TASK GOAL:
Reproduce, from the lines below, exactly the stretch that begins at the line containing "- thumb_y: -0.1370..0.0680" and ends at the line containing "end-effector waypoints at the", both included.

■ ■ ■

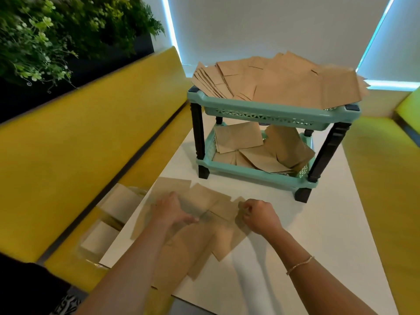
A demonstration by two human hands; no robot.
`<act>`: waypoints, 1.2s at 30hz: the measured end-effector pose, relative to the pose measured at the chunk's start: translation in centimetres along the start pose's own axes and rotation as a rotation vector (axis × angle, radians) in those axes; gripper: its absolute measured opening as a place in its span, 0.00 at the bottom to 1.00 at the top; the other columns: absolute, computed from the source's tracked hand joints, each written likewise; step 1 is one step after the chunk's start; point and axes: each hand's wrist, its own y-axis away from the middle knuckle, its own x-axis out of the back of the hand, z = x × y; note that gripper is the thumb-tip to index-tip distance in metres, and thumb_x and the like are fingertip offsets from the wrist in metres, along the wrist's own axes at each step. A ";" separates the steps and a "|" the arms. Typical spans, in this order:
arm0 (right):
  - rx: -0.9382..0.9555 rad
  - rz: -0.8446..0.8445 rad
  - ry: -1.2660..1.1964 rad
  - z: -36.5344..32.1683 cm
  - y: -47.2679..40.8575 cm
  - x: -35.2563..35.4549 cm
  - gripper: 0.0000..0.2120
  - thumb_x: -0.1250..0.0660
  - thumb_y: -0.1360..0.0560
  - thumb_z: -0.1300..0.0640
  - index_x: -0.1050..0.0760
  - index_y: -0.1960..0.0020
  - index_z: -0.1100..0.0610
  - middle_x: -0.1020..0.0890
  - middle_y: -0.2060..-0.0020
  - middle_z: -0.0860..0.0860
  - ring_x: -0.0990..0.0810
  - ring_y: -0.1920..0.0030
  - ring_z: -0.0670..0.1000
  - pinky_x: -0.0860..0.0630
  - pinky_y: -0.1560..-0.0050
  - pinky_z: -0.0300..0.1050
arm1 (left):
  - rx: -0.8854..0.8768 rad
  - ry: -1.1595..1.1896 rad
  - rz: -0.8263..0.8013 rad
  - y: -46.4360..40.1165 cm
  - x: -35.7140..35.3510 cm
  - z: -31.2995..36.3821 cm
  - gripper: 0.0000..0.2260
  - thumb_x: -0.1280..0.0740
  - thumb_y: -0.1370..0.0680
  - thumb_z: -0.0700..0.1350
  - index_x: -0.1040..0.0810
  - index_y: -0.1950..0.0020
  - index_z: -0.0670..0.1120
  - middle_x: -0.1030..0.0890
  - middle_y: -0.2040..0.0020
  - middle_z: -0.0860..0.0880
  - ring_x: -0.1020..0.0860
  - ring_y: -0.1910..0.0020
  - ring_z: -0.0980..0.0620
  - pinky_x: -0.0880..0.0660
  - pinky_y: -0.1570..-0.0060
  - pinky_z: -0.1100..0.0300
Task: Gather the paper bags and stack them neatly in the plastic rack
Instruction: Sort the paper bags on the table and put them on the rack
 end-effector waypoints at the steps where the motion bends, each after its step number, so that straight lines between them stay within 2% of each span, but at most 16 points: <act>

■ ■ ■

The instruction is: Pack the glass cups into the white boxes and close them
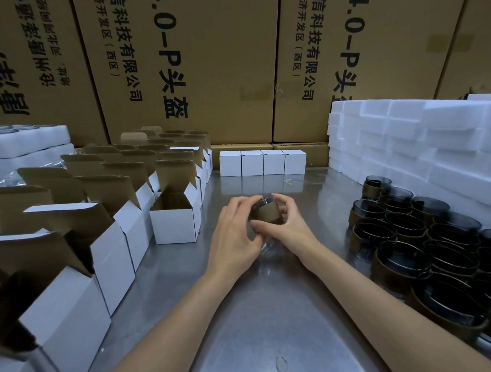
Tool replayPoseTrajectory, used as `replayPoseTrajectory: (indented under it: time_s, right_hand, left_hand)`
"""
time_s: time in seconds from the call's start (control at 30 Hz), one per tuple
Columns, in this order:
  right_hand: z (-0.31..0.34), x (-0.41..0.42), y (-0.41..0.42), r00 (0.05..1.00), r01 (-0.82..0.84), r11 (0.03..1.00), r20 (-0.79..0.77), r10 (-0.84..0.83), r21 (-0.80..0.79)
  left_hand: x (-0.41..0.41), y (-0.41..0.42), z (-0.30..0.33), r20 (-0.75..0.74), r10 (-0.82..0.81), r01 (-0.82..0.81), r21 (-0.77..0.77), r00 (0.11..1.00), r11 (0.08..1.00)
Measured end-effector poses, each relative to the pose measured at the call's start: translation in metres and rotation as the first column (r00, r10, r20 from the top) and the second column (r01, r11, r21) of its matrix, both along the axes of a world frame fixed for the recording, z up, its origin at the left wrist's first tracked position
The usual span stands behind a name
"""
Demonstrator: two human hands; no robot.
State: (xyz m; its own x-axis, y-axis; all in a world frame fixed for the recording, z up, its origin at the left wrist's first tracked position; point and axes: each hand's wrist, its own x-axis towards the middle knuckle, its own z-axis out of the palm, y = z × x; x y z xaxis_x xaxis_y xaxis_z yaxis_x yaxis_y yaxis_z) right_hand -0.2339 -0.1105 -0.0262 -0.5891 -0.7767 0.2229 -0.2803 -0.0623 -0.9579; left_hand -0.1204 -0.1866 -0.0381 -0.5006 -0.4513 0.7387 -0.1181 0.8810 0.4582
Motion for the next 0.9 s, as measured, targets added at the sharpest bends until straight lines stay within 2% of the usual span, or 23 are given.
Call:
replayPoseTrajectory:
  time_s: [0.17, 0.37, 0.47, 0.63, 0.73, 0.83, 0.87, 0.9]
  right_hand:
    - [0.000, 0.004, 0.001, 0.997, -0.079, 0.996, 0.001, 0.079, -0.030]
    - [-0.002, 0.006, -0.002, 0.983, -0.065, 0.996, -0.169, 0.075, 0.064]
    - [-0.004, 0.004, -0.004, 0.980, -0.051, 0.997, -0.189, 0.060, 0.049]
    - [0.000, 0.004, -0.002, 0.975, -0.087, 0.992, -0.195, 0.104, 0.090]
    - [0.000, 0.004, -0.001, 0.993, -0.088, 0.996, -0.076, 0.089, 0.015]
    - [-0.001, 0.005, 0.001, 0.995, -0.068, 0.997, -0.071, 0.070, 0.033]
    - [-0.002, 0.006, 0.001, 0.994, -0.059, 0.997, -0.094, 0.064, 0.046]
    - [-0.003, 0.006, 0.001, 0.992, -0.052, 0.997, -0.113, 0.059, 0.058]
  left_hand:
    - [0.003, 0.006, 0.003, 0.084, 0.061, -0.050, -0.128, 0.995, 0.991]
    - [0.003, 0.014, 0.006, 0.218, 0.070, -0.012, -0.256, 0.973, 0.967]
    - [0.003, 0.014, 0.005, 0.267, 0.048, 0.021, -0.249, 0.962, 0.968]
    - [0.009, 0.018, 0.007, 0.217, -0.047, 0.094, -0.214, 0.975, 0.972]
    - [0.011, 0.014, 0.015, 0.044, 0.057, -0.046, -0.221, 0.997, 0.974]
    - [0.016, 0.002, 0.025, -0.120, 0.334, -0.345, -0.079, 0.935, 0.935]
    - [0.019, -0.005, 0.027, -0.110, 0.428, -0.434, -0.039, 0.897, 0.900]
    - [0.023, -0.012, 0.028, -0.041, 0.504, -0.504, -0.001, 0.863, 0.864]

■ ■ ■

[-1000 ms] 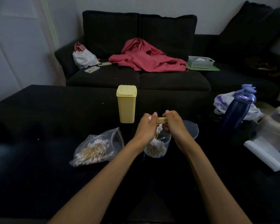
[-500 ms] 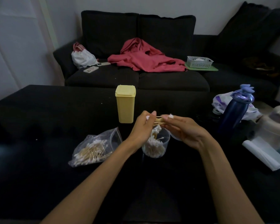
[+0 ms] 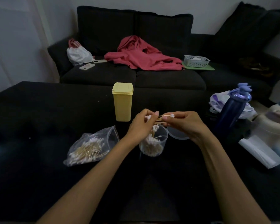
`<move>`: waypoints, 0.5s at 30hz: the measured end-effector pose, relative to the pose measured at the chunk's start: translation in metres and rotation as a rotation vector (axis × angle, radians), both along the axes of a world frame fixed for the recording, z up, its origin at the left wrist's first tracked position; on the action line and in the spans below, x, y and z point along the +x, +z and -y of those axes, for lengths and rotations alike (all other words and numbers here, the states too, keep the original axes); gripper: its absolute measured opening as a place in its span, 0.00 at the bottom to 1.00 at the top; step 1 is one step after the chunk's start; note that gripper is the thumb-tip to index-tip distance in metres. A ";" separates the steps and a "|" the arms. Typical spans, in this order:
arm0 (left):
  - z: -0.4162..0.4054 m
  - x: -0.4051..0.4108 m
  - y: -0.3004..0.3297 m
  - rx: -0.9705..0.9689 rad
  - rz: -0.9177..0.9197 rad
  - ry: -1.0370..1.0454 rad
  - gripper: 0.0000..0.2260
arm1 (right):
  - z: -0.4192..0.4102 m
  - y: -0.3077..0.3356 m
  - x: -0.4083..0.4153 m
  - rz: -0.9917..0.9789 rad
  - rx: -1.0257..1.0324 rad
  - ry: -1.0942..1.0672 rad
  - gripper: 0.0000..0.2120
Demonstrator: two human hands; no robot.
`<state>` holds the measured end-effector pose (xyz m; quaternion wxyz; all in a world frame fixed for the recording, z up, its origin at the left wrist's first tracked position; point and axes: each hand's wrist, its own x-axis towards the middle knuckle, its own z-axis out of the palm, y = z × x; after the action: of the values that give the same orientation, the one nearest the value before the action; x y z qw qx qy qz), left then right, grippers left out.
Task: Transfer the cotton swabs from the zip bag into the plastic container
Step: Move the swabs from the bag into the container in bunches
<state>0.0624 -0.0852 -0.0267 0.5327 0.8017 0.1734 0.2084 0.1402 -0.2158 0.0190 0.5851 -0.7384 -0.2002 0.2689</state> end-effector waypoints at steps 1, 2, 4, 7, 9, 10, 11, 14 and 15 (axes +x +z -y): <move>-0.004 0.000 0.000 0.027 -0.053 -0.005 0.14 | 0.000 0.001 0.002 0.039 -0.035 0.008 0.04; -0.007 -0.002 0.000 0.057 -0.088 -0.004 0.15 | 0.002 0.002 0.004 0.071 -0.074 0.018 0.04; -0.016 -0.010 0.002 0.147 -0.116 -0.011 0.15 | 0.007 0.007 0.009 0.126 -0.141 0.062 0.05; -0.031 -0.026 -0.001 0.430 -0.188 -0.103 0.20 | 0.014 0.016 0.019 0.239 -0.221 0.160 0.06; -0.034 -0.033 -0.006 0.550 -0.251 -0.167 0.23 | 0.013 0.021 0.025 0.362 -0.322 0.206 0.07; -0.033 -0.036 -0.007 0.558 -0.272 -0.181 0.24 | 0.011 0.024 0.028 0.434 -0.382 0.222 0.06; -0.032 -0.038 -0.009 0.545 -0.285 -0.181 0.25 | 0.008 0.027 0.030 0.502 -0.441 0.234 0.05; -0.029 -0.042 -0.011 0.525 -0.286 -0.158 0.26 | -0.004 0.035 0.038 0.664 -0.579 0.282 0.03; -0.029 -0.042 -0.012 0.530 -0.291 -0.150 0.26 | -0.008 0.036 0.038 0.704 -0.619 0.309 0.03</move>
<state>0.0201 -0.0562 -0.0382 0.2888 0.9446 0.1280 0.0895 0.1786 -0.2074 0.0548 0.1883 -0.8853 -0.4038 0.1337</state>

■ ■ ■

EXERCISE SOLUTION:
  - thumb_y: -0.1370..0.0680
  - thumb_z: -0.0700..0.1350
  - index_x: -0.1040..0.0810
  - index_y: -0.1950..0.0020
  - index_z: -0.0670..0.1120
  - middle_x: -0.1030..0.0890
  - middle_y: -0.2040..0.0020
  - middle_z: -0.0860..0.0880
  - ring_x: -0.1020..0.0860
  - ring_y: -0.1910..0.0020
  - ring_z: -0.0980..0.0620
  - pinky_x: -0.0880..0.0660
  - pinky_y: -0.1570..-0.0060
  - pinky_z: -0.1100..0.0300
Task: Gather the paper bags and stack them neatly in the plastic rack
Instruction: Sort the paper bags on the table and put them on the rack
 end-effector waypoints at the steps where the motion bends, each after its step number, so that straight lines between them stay within 2% of each span, but at most 16 points: <act>

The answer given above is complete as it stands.